Prompt atmospheric neutrinos and muons: NLO vs LO QCD predictions
Graciela Gelmini, Paolo Gondolo, Gabriele Varieschi
TL;DR
The study evaluates atmospheric muon and neutrino fluxes from charm decays by comparing LO and NLO QCD predictions using the MNR framework, coupled with a full atmospheric cascade simulation via PYTHIA. It finds that the full NLO lepton fluxes can be well approximated by Born-level fluxes scaled by a factor of about 2.2–2.4, with the exact value mildly PDF-dependent, validating a practical scaling approach. A major sensitivity arises from the small-$x$ behavior of the gluon PDF, explaining discrepancies with earlier, lower flux estimates.

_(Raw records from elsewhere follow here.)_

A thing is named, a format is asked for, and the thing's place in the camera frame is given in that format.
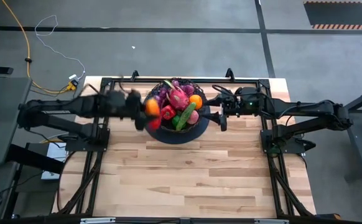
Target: wooden tabletop
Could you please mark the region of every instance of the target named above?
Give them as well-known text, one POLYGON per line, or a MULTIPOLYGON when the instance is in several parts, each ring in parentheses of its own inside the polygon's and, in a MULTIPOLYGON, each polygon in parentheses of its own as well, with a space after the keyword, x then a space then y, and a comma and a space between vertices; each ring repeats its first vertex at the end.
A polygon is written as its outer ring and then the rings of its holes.
MULTIPOLYGON (((85 83, 99 89, 101 78, 86 77, 85 83)), ((272 97, 290 101, 285 79, 269 80, 272 97)), ((199 85, 208 99, 216 96, 211 85, 199 85)), ((153 86, 153 83, 124 84, 125 88, 140 91, 142 97, 153 86)), ((222 86, 235 91, 241 85, 222 86)), ((85 94, 93 94, 93 90, 87 88, 85 94)), ((79 117, 76 121, 91 122, 79 117)), ((231 117, 225 132, 210 122, 199 138, 179 145, 156 141, 146 131, 136 131, 134 123, 126 119, 111 118, 109 128, 111 137, 101 166, 94 216, 276 217, 268 161, 259 140, 259 117, 231 117)), ((85 157, 85 152, 75 153, 64 169, 60 181, 62 206, 80 185, 85 157)), ((286 154, 285 164, 291 189, 307 209, 315 213, 303 160, 286 154)), ((286 212, 282 190, 280 195, 286 212)))

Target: yellow and black striped tape
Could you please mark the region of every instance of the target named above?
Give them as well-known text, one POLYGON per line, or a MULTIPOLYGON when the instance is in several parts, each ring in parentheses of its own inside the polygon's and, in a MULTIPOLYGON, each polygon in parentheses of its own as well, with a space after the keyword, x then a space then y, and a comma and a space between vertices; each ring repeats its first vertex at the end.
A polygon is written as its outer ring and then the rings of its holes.
POLYGON ((348 25, 348 24, 315 24, 312 25, 313 29, 344 29, 344 30, 362 30, 362 25, 348 25))
POLYGON ((307 3, 340 3, 340 4, 355 3, 355 4, 358 4, 358 3, 362 3, 362 2, 361 1, 346 1, 346 2, 343 2, 343 1, 304 1, 304 4, 307 4, 307 3))

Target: black desk
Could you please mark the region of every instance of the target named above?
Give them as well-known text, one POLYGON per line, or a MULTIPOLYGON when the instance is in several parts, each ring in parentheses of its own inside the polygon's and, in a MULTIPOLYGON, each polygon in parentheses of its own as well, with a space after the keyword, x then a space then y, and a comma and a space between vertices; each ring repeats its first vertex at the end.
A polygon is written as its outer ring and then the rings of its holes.
POLYGON ((0 78, 0 164, 14 161, 60 173, 62 162, 11 144, 17 128, 18 106, 25 102, 30 84, 28 78, 0 78))

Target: concrete floor
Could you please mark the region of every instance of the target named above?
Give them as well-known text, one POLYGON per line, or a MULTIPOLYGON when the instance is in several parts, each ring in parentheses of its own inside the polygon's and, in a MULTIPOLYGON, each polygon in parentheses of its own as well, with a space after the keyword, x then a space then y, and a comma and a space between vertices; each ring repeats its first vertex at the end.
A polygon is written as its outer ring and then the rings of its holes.
MULTIPOLYGON (((267 29, 310 29, 302 0, 261 0, 261 4, 267 29)), ((56 14, 60 26, 70 27, 259 28, 254 0, 23 0, 9 5, 25 26, 56 14)), ((0 26, 16 26, 1 1, 0 26)), ((60 89, 67 77, 81 73, 77 62, 45 48, 33 32, 28 36, 34 60, 31 75, 37 83, 60 89)), ((348 103, 362 93, 362 35, 271 34, 268 39, 275 75, 287 79, 292 100, 348 103)), ((79 58, 87 75, 130 75, 138 70, 141 75, 221 77, 231 67, 237 77, 268 77, 260 34, 55 32, 44 40, 79 58)), ((13 67, 13 77, 24 77, 25 57, 22 34, 0 31, 0 66, 13 67)), ((29 99, 36 98, 50 99, 31 92, 29 99)), ((60 133, 37 130, 46 136, 60 133)), ((362 181, 344 180, 359 169, 346 132, 318 131, 306 139, 317 143, 307 153, 317 213, 362 221, 362 181)), ((41 140, 22 130, 14 137, 21 146, 41 140)), ((23 216, 48 214, 52 192, 47 192, 22 196, 17 211, 23 216), (36 203, 37 198, 46 199, 36 203)))

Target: orange
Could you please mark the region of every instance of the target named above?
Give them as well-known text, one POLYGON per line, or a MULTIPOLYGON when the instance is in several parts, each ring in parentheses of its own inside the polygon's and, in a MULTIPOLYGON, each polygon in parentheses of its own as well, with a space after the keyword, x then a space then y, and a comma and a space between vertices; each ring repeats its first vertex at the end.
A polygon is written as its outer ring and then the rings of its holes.
POLYGON ((155 99, 147 100, 145 106, 145 112, 148 115, 160 115, 160 108, 155 99))
POLYGON ((190 103, 196 103, 196 107, 195 107, 196 110, 199 110, 203 105, 202 98, 199 95, 190 96, 189 97, 189 102, 190 103))

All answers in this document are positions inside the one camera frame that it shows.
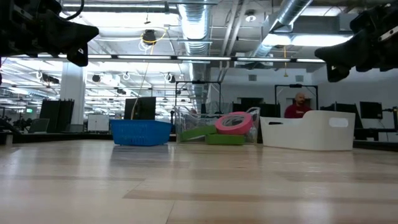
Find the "black mechanical part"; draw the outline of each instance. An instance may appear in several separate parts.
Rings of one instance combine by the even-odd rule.
[[[101,77],[99,75],[93,75],[93,82],[100,82],[101,81]]]
[[[349,26],[354,32],[349,41],[315,51],[328,66],[329,82],[346,78],[352,67],[358,72],[398,68],[398,0],[360,13]]]
[[[124,91],[122,89],[117,89],[116,92],[119,93],[119,94],[122,94],[122,95],[127,94],[126,91]]]
[[[87,43],[99,30],[61,18],[61,10],[56,0],[1,0],[0,57],[67,54],[72,63],[87,66]]]
[[[60,80],[58,78],[51,77],[50,75],[44,74],[42,77],[43,82],[46,83],[54,83],[54,84],[59,84]]]
[[[155,30],[145,30],[142,40],[148,46],[156,44]]]

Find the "yellow cable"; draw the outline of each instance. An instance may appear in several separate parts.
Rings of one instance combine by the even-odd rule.
[[[162,35],[161,38],[159,38],[159,39],[157,39],[157,40],[151,40],[151,41],[144,40],[144,34],[141,34],[141,40],[144,41],[145,43],[153,44],[153,43],[156,43],[156,42],[162,40],[162,39],[164,38],[164,36],[166,35],[166,33],[167,33],[167,29],[164,29],[164,33],[163,33],[163,35]]]
[[[155,45],[153,45],[153,46],[152,46],[152,49],[150,50],[150,54],[151,54],[151,55],[152,55],[152,53],[154,53],[154,48],[155,48]],[[134,118],[134,110],[136,109],[136,105],[137,105],[137,102],[138,102],[138,99],[139,99],[139,95],[141,94],[142,86],[144,85],[144,81],[145,81],[145,78],[146,78],[147,73],[148,73],[148,68],[149,68],[149,62],[148,62],[148,64],[147,64],[147,68],[145,69],[145,74],[144,74],[144,76],[143,76],[143,78],[142,78],[141,85],[140,85],[140,87],[139,87],[137,99],[136,99],[136,101],[134,102],[134,106],[132,107],[132,110],[131,110],[131,119]]]
[[[284,56],[286,58],[286,46],[284,46]],[[286,72],[286,67],[287,67],[287,62],[285,62],[285,75],[284,75],[284,77],[288,77],[288,74]]]

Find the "ceiling duct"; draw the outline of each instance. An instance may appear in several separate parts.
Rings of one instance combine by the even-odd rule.
[[[187,40],[203,40],[209,36],[210,24],[210,6],[202,4],[180,4],[178,10],[181,15],[181,26],[183,36]],[[206,42],[186,42],[185,49],[190,56],[208,55],[209,43]],[[190,63],[191,80],[210,80],[210,64]],[[193,85],[193,94],[195,95],[197,108],[206,101],[208,85]]]
[[[293,23],[303,13],[305,8],[311,4],[312,0],[283,0],[277,14],[267,16],[264,21],[263,33],[266,35],[257,49],[251,52],[250,57],[266,57],[274,45],[267,45],[267,37],[270,31],[281,27],[293,28]],[[253,69],[262,67],[260,63],[249,63],[240,67]]]

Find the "pink tape roll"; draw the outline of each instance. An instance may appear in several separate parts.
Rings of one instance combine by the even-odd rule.
[[[228,120],[236,118],[237,115],[239,115],[239,117],[243,117],[243,121],[241,123],[234,126],[225,126],[225,123]],[[252,126],[253,126],[253,120],[251,118],[251,115],[245,112],[230,113],[229,115],[222,116],[220,119],[216,121],[216,128],[219,134],[242,135],[248,133]]]

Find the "clear plastic container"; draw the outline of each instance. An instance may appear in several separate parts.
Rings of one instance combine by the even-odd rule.
[[[253,126],[250,131],[245,134],[246,144],[257,143],[257,133],[259,128],[260,120],[260,108],[250,108],[246,111],[251,114],[253,120]],[[234,116],[239,119],[240,115],[228,115],[228,114],[193,114],[185,106],[178,106],[175,108],[175,133],[177,135],[177,142],[186,143],[205,143],[205,137],[200,136],[197,138],[182,141],[182,133],[192,129],[215,125],[216,121],[222,116]]]

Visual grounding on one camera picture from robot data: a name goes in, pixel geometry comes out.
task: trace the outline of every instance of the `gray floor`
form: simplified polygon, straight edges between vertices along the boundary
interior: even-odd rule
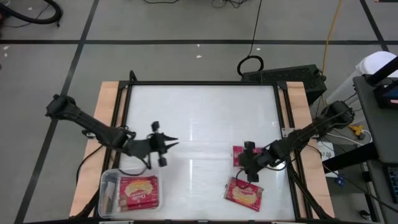
[[[100,83],[126,79],[133,69],[140,80],[239,80],[236,66],[249,50],[249,44],[231,44],[225,40],[251,40],[259,0],[249,0],[239,9],[227,5],[211,7],[211,0],[181,0],[176,4],[146,4],[140,0],[99,0],[89,24],[87,40],[196,40],[189,44],[130,42],[114,45],[89,42],[75,55],[77,44],[85,43],[86,20],[98,0],[58,0],[65,11],[61,26],[29,25],[1,29],[0,110],[1,130],[0,214],[4,223],[12,223],[20,209],[33,168],[42,148],[50,120],[44,117],[52,95],[60,93],[69,71],[73,76],[68,94],[89,114],[94,108]],[[366,0],[385,40],[398,40],[398,3]],[[322,67],[324,45],[319,42],[297,44],[289,40],[326,40],[337,0],[263,0],[256,40],[268,41],[253,47],[253,54],[264,59],[265,67],[279,68],[305,64]],[[35,17],[46,3],[39,0],[11,0],[13,9]],[[43,17],[52,15],[49,8]],[[24,22],[9,18],[5,25]],[[325,75],[328,97],[365,56],[381,50],[359,1],[344,0],[332,40],[364,40],[356,45],[331,43]],[[47,40],[35,44],[34,40]],[[222,40],[219,44],[208,44]],[[388,45],[398,54],[398,46]],[[79,57],[76,68],[72,59]],[[256,62],[244,64],[244,71],[258,69]],[[58,123],[25,222],[67,218],[75,188],[75,172],[86,139],[77,125]],[[364,209],[362,199],[355,200],[351,212],[342,204],[352,195],[332,196],[336,214],[342,220],[360,221],[355,210]]]

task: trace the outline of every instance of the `snack package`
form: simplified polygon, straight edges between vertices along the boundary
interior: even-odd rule
[[[119,185],[119,206],[136,210],[159,206],[159,181],[151,177],[122,177]]]
[[[263,191],[264,189],[261,187],[231,177],[224,198],[259,212]]]
[[[233,146],[233,159],[234,159],[234,166],[241,166],[239,164],[239,159],[238,156],[240,153],[243,152],[244,147],[242,146]],[[261,152],[261,148],[257,147],[255,149],[253,149],[254,153],[260,153]]]

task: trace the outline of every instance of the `food wrapper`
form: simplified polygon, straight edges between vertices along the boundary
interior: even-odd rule
[[[234,158],[234,166],[241,166],[239,164],[239,154],[243,152],[243,147],[242,146],[233,146],[233,158]],[[254,153],[260,153],[261,152],[261,148],[257,147],[255,149],[253,149]]]
[[[228,182],[224,198],[259,212],[262,192],[264,189],[256,185],[248,184],[249,183],[243,180],[231,177]]]
[[[122,177],[119,206],[125,210],[142,209],[159,205],[159,181],[151,177]]]

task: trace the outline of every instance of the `yellow cable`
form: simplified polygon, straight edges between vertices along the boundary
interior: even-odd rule
[[[337,18],[338,12],[340,11],[342,2],[343,2],[343,0],[338,1],[338,6],[337,6],[337,9],[335,12],[335,16],[333,16],[333,21],[331,22],[328,38],[326,39],[325,51],[323,52],[323,64],[322,64],[322,74],[323,75],[325,75],[326,55],[328,53],[329,39],[330,39],[331,33],[333,32],[333,28],[335,26],[336,18]],[[323,105],[327,105],[326,101],[323,99],[323,95],[321,95],[321,99],[322,99]]]

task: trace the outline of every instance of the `wooden table frame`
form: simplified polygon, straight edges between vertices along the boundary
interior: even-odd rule
[[[312,122],[311,115],[308,108],[307,97],[303,83],[301,82],[287,82],[288,99],[290,101],[290,110],[296,128],[303,128]],[[106,125],[111,125],[113,111],[116,102],[116,95],[118,93],[119,82],[103,82],[101,90],[98,95],[98,101],[94,113],[94,117]],[[126,99],[126,89],[121,93],[121,102]],[[282,116],[284,119],[284,126],[289,126],[288,109],[285,104],[285,96],[282,89],[279,89],[279,98],[282,109]],[[119,104],[118,115],[116,118],[116,126],[121,125],[124,103]],[[317,147],[316,140],[312,139],[309,145]],[[97,140],[88,140],[85,150],[85,157],[92,153],[100,145]],[[97,191],[102,168],[104,165],[105,149],[99,150],[90,159],[88,159],[82,166],[79,181],[76,187],[75,196],[73,198],[70,216],[79,213],[83,207],[90,201],[93,194]],[[330,200],[330,194],[326,183],[325,173],[323,171],[322,160],[319,153],[311,147],[306,147],[301,152],[302,168],[305,174],[305,181],[307,188],[317,200],[319,205],[329,214],[334,217],[333,207]],[[294,167],[297,170],[297,163],[294,162]],[[307,217],[305,211],[305,203],[303,195],[299,188],[296,186],[296,194],[298,198],[298,212],[301,218]]]

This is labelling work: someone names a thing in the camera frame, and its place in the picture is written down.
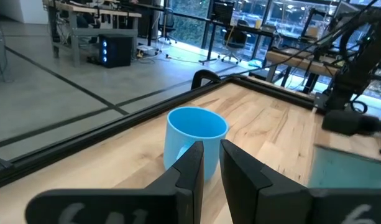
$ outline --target gray floor
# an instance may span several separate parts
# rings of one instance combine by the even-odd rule
[[[206,57],[166,45],[164,48],[168,49],[159,57],[133,62],[130,67],[106,69],[86,63],[85,58],[80,67],[74,67],[69,52],[61,51],[59,59],[52,57],[47,26],[12,21],[0,21],[0,24],[8,49],[7,78],[13,81],[4,83],[0,79],[0,158],[7,160],[123,117],[115,110],[106,109],[89,118],[27,138],[29,132],[108,107],[51,73],[132,113],[188,91],[189,81],[198,70],[209,69],[219,73],[235,66],[220,61],[203,66],[167,60],[165,54],[192,62]],[[158,94],[151,97],[142,97],[156,92]],[[139,101],[126,104],[139,97]]]

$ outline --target wooden tabletop
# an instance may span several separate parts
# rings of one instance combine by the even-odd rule
[[[313,112],[243,87],[227,84],[186,105],[221,114],[227,139],[283,175],[306,184],[313,144],[381,160],[375,138],[347,138],[321,130]],[[143,188],[164,173],[166,113],[0,188],[0,223],[21,224],[27,202],[49,189]],[[231,223],[218,169],[204,184],[201,222]]]
[[[284,54],[281,54],[280,52],[277,52],[277,51],[270,50],[266,53],[266,59],[272,63],[282,62],[282,61],[291,57],[288,54],[290,54],[290,55],[296,54],[297,52],[299,52],[299,50],[293,49],[293,48],[287,48],[287,49],[281,50],[281,52],[283,52]],[[308,55],[310,55],[309,52],[301,52],[299,54],[300,57],[307,57]],[[331,63],[334,60],[335,60],[335,58],[330,58],[330,57],[321,57],[320,58],[320,61],[328,62],[328,63]],[[310,63],[310,60],[308,60],[308,59],[300,59],[297,57],[293,57],[289,61],[287,61],[283,64],[284,65],[290,65],[292,67],[298,67],[300,69],[306,70],[308,68],[309,63]],[[335,73],[338,71],[338,68],[332,67],[329,65],[324,66],[323,63],[320,63],[320,62],[312,62],[311,66],[310,66],[310,71],[313,73],[317,73],[318,75],[325,75],[325,76],[331,77],[331,75],[335,75]]]
[[[46,6],[53,6],[52,0],[42,0],[43,4]],[[88,12],[88,13],[98,13],[98,10],[91,7],[84,7],[76,6],[72,4],[66,4],[62,3],[60,1],[56,1],[56,7],[58,9],[66,10],[66,11],[72,11],[72,12]],[[114,16],[129,16],[129,17],[142,17],[142,14],[135,13],[135,12],[122,12],[117,10],[109,10],[109,9],[100,9],[100,14],[107,14],[107,15],[114,15]]]

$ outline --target computer tower
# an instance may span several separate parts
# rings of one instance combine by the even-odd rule
[[[132,37],[120,34],[99,35],[99,61],[106,68],[130,66]]]

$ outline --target concrete floor
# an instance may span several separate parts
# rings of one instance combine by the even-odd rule
[[[47,26],[1,21],[6,39],[8,79],[0,79],[0,158],[10,160],[106,124],[190,90],[201,69],[220,75],[245,70],[233,63],[166,60],[165,54],[197,62],[199,54],[166,45],[164,54],[106,69],[69,52],[52,57]]]

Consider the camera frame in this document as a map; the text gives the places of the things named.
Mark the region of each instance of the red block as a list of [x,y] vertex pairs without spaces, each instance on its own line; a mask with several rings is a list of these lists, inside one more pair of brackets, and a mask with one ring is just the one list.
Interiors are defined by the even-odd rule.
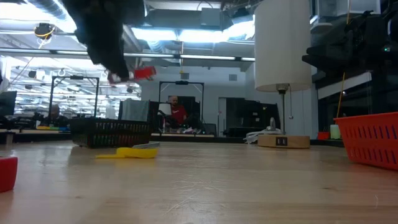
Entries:
[[14,188],[17,167],[18,158],[0,157],[0,193]]

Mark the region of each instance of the white wall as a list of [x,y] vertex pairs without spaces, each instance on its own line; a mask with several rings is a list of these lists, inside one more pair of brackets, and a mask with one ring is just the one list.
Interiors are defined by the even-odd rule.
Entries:
[[[280,117],[282,119],[282,100],[278,93],[264,93],[254,88],[254,64],[246,72],[245,94],[247,100],[256,100],[261,103],[277,103]],[[290,93],[285,96],[285,122],[286,133],[291,135],[307,135],[312,139],[317,137],[318,132],[318,97],[315,86],[304,91],[292,93],[292,115],[290,116]]]
[[[141,84],[141,100],[158,101],[160,81],[180,81],[180,68],[156,68],[157,75],[154,81],[144,81]],[[217,124],[218,98],[220,97],[245,97],[245,73],[240,72],[239,68],[218,68],[212,67],[185,67],[184,72],[190,74],[188,81],[205,83],[205,99],[203,108],[203,118],[206,123]],[[236,82],[229,81],[229,74],[237,74]],[[194,96],[196,101],[202,102],[201,92],[192,85],[169,85],[161,94],[161,101],[167,101],[168,96]]]

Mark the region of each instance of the man in red shirt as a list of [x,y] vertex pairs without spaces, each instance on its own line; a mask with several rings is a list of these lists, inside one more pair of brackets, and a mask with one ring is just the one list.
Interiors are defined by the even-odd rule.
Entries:
[[170,96],[169,103],[172,105],[172,117],[177,120],[178,124],[183,124],[187,118],[187,112],[184,106],[178,105],[177,96]]

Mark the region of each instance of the computer monitor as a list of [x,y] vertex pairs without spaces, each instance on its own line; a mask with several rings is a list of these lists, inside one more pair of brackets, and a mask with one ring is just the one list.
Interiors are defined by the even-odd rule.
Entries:
[[0,94],[0,116],[14,115],[17,91],[5,91]]

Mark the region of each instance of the red object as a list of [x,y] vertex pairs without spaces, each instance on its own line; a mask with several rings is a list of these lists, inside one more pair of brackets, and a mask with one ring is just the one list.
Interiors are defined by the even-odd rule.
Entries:
[[156,75],[156,69],[153,66],[148,66],[142,69],[135,69],[134,71],[134,79],[141,80],[141,79],[148,79]]
[[349,159],[398,170],[398,113],[335,119]]
[[184,123],[184,116],[186,115],[187,112],[185,111],[184,106],[182,105],[172,106],[172,117],[177,120],[178,124]]
[[318,133],[318,140],[326,140],[329,139],[330,133],[329,132],[319,132]]
[[0,192],[12,190],[17,177],[18,158],[0,157]]

These results refine prompt flux predictions relevant for high-energy neutrino telescopes and clarify the role of PDF extrapolations in cosmic-ray–induced lepton production.
Abstract
We compare the leading and next-to-leading order QCD predictions for the flux of atmospheric muons and neutrinos from decays of charmed particles. We find that the full NLO lepton fluxes can be approximated to within 10% by the Born--level fluxes multiplied by an overall factor of 2.2-2.4, which depends slightly on the PDF. This supports the approach in Thunman, Ingelman, Gondolo (1996). We also find that their very low lepton fluxes are due to the mild slope they used for the gluon distribution function at small momentum fractions, and that substantially larger lepton fluxes result when the slope of the gluon distribution function at small momentum fractions is larger.